■ **TO DO**:
Your task is to transcribe all of the data below exactly, omitting the images.

■ **SOURCE MATERIAL**:
/---
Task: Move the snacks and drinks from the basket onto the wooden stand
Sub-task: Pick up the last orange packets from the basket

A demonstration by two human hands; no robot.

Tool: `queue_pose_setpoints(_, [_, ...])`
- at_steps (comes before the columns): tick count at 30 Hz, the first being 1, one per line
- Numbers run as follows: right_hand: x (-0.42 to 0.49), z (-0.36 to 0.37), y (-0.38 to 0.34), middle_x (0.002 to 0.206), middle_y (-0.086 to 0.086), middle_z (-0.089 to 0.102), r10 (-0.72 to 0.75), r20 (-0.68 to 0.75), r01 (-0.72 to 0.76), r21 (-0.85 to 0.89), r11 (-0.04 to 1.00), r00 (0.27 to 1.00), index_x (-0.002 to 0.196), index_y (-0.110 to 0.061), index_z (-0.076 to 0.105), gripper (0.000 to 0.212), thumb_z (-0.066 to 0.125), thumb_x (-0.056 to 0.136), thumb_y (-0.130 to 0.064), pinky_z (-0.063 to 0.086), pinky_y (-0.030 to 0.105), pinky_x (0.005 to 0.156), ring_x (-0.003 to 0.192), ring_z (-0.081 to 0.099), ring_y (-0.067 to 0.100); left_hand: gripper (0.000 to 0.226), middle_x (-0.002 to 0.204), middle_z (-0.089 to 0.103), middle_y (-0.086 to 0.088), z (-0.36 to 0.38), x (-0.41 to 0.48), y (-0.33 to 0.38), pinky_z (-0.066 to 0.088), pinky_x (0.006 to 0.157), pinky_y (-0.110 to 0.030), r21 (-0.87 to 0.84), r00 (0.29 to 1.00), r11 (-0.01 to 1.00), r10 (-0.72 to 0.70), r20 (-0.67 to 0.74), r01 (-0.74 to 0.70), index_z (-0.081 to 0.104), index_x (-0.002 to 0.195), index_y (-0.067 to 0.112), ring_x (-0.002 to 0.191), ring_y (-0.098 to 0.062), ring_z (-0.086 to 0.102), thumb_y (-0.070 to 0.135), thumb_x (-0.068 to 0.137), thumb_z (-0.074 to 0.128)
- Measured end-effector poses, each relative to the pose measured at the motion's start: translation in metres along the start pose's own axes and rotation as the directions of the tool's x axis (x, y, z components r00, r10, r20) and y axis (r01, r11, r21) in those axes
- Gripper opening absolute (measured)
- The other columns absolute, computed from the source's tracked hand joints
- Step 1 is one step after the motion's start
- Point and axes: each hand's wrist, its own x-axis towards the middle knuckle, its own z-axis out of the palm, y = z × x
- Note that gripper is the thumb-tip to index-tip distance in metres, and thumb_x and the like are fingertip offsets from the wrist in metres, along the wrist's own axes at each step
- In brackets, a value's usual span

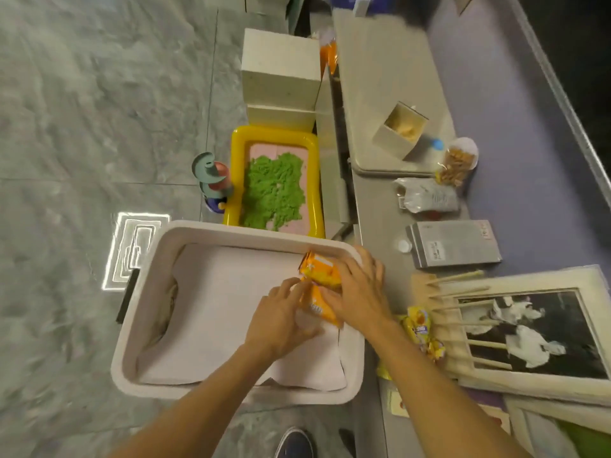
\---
■ **RESULT OF THE EXERCISE**:
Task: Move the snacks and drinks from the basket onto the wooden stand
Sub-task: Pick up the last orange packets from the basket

A demonstration by two human hands; no robot.

Tool: `queue_pose_setpoints(_, [_, ...])`
- at_steps (comes before the columns): tick count at 30 Hz, the first being 1, one per line
- Numbers run as follows: right_hand: x (-0.42 to 0.49), z (-0.36 to 0.37), y (-0.38 to 0.34), middle_x (0.002 to 0.206), middle_y (-0.086 to 0.086), middle_z (-0.089 to 0.102), r10 (-0.72 to 0.75), r20 (-0.68 to 0.75), r01 (-0.72 to 0.76), r21 (-0.85 to 0.89), r11 (-0.04 to 1.00), r00 (0.27 to 1.00), index_x (-0.002 to 0.196), index_y (-0.110 to 0.061), index_z (-0.076 to 0.105), gripper (0.000 to 0.212), thumb_z (-0.066 to 0.125), thumb_x (-0.056 to 0.136), thumb_y (-0.130 to 0.064), pinky_z (-0.063 to 0.086), pinky_y (-0.030 to 0.105), pinky_x (0.005 to 0.156), ring_x (-0.003 to 0.192), ring_z (-0.081 to 0.099), ring_y (-0.067 to 0.100); left_hand: gripper (0.000 to 0.226), middle_x (-0.002 to 0.204), middle_z (-0.089 to 0.103), middle_y (-0.086 to 0.088), z (-0.36 to 0.38), x (-0.41 to 0.48), y (-0.33 to 0.38), pinky_z (-0.066 to 0.088), pinky_x (0.006 to 0.157), pinky_y (-0.110 to 0.030), r21 (-0.87 to 0.84), r00 (0.29 to 1.00), r11 (-0.01 to 1.00), r10 (-0.72 to 0.70), r20 (-0.67 to 0.74), r01 (-0.74 to 0.70), index_z (-0.081 to 0.104), index_x (-0.002 to 0.195), index_y (-0.067 to 0.112), ring_x (-0.002 to 0.191), ring_y (-0.098 to 0.062), ring_z (-0.086 to 0.102), thumb_y (-0.070 to 0.135), thumb_x (-0.068 to 0.137), thumb_z (-0.074 to 0.128)
- Measured end-effector poses, each relative to the pose measured at the motion's start: translation in metres along the start pose's own axes and rotation as the directions of the tool's x axis (x, y, z components r00, r10, r20) and y axis (r01, r11, r21) in those axes
- Gripper opening absolute (measured)
- The other columns absolute, computed from the source's tracked hand joints
- Step 1 is one step after the motion's start
- Point and axes: each hand's wrist, its own x-axis towards the middle knuckle, its own z-axis out of the palm, y = z × x
- Note that gripper is the thumb-tip to index-tip distance in metres, and thumb_x and the like are fingertip offsets from the wrist in metres, along the wrist's own axes at each step
- In brackets, a value's usual span

At this point, the answer is complete.